(Exercise description) Quote the whole listing word for word. Do not include the pictures.
══════════════════════════════
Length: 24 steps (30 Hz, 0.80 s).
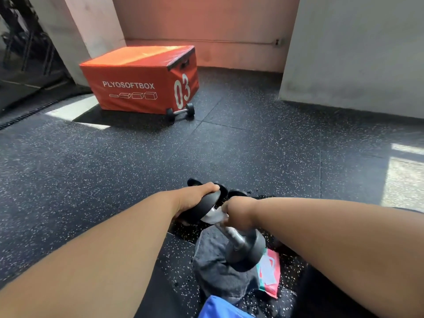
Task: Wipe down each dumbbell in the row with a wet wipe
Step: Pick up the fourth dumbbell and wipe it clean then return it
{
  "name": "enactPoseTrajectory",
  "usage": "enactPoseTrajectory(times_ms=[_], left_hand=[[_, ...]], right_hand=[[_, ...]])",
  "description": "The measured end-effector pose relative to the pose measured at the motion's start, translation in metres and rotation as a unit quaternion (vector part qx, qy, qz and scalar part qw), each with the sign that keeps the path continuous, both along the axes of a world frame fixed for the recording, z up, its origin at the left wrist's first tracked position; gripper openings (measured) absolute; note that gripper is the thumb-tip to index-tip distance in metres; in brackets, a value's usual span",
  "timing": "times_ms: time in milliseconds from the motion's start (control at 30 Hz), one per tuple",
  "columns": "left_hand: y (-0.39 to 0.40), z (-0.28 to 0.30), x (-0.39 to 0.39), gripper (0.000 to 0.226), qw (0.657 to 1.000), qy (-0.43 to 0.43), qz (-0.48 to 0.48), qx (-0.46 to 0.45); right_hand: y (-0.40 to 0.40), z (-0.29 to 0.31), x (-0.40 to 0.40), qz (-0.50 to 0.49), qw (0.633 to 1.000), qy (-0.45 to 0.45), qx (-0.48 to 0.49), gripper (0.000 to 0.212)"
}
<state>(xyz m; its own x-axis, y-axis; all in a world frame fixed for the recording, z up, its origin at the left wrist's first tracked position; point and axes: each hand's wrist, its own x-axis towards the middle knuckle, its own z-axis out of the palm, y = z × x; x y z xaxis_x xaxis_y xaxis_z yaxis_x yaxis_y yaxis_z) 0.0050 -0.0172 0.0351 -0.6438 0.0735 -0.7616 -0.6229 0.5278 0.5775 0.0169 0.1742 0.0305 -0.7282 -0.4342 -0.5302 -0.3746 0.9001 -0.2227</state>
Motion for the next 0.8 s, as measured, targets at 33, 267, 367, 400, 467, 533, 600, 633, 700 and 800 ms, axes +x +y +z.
enactPoseTrajectory(times_ms=[33,267,367,400,467,533,600,633,700,800], left_hand=[[0.0,-0.001,-0.001,0.094,1.0,0.005,-0.004,-0.001],[-0.006,-0.004,-0.009,0.074,0.999,0.02,-0.026,0.021],[-0.016,-0.009,-0.012,0.082,0.999,0.014,-0.028,0.025],[-0.019,-0.011,-0.012,0.087,0.999,0.009,-0.024,0.028],[-0.024,-0.014,-0.013,0.092,0.999,-0.003,-0.021,0.038],[-0.025,-0.014,-0.016,0.076,0.999,-0.001,-0.021,0.04],[-0.026,-0.011,-0.019,0.063,0.999,0.004,-0.018,0.036],[-0.026,-0.011,-0.021,0.061,0.999,0.004,-0.017,0.036],[-0.025,-0.013,-0.022,0.062,0.999,-0.004,-0.015,0.04],[-0.023,-0.016,-0.025,0.062,0.999,-0.015,0.005,0.047]], right_hand=[[0.0,0.001,-0.003,-0.011,1.0,-0.013,-0.017,0.014],[-0.004,-0.014,-0.012,-0.098,0.983,-0.028,-0.151,0.024],[-0.008,-0.026,-0.02,-0.126,0.971,-0.026,-0.201,0.023],[-0.01,-0.029,-0.021,-0.133,0.967,-0.03,-0.216,0.023],[-0.014,-0.036,-0.025,-0.158,0.956,-0.03,-0.243,0.009],[-0.017,-0.038,-0.028,-0.202,0.94,-0.013,-0.275,0.021],[-0.019,-0.039,-0.032,-0.227,0.93,0.008,-0.29,0.024],[-0.021,-0.039,-0.034,-0.225,0.929,0.002,-0.295,0.021],[-0.023,-0.042,-0.035,-0.217,0.926,-0.028,-0.306,0.01],[-0.021,-0.042,-0.039,-0.204,0.92,-0.058,-0.329,0.009]])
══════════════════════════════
(Task solution)
Length: 24 steps (30 Hz, 0.80 s).
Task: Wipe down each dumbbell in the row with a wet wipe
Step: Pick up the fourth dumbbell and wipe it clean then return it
{
  "name": "enactPoseTrajectory",
  "usage": "enactPoseTrajectory(times_ms=[_], left_hand=[[_, ...]], right_hand=[[_, ...]])",
  "description": "The measured end-effector pose relative to the pose measured at the motion's start, translation in metres and rotation as a unit quaternion (vector part qx, qy, qz and scalar part qw), each with the sign that keeps the path continuous, both along the axes of a world frame fixed for the recording, z up, its origin at the left wrist's first tracked position; gripper openings (measured) absolute; note that gripper is the thumb-tip to index-tip distance in metres; in brackets, a value's usual span",
  "timing": "times_ms: time in milliseconds from the motion's start (control at 30 Hz), one per tuple",
  "columns": "left_hand: y (-0.39 to 0.40), z (-0.28 to 0.30), x (-0.39 to 0.39), gripper (0.000 to 0.226), qw (0.657 to 1.000), qy (-0.43 to 0.43), qz (-0.48 to 0.48), qx (-0.46 to 0.45); right_hand: y (-0.40 to 0.40), z (-0.29 to 0.31), x (-0.40 to 0.40), qz (-0.50 to 0.49), qw (0.633 to 1.000), qy (-0.45 to 0.45), qx (-0.48 to 0.49), gripper (0.000 to 0.212)"
}
<state>(xyz m; its own x-axis, y-axis; all in a world frame fixed for the recording, z up, its origin at the left wrist's first tracked position; point and axes: each hand's wrist, its own x-axis towards the middle knuckle, its own z-axis out of the palm, y = z × x; x y z xaxis_x xaxis_y xaxis_z yaxis_x yaxis_y yaxis_z) 0.0050 -0.0172 0.0351 -0.6438 0.0735 -0.7616 -0.6229 0.5278 0.5775 0.0169 0.1742 0.0305 -0.7282 -0.4342 -0.5302 -0.3746 0.9001 -0.2227</state>
Motion for the next 0.8 s, as measured, targets at 33, 267, 367, 400, 467, 533, 600, 633, 700 and 800 ms, axes +x +y +z.
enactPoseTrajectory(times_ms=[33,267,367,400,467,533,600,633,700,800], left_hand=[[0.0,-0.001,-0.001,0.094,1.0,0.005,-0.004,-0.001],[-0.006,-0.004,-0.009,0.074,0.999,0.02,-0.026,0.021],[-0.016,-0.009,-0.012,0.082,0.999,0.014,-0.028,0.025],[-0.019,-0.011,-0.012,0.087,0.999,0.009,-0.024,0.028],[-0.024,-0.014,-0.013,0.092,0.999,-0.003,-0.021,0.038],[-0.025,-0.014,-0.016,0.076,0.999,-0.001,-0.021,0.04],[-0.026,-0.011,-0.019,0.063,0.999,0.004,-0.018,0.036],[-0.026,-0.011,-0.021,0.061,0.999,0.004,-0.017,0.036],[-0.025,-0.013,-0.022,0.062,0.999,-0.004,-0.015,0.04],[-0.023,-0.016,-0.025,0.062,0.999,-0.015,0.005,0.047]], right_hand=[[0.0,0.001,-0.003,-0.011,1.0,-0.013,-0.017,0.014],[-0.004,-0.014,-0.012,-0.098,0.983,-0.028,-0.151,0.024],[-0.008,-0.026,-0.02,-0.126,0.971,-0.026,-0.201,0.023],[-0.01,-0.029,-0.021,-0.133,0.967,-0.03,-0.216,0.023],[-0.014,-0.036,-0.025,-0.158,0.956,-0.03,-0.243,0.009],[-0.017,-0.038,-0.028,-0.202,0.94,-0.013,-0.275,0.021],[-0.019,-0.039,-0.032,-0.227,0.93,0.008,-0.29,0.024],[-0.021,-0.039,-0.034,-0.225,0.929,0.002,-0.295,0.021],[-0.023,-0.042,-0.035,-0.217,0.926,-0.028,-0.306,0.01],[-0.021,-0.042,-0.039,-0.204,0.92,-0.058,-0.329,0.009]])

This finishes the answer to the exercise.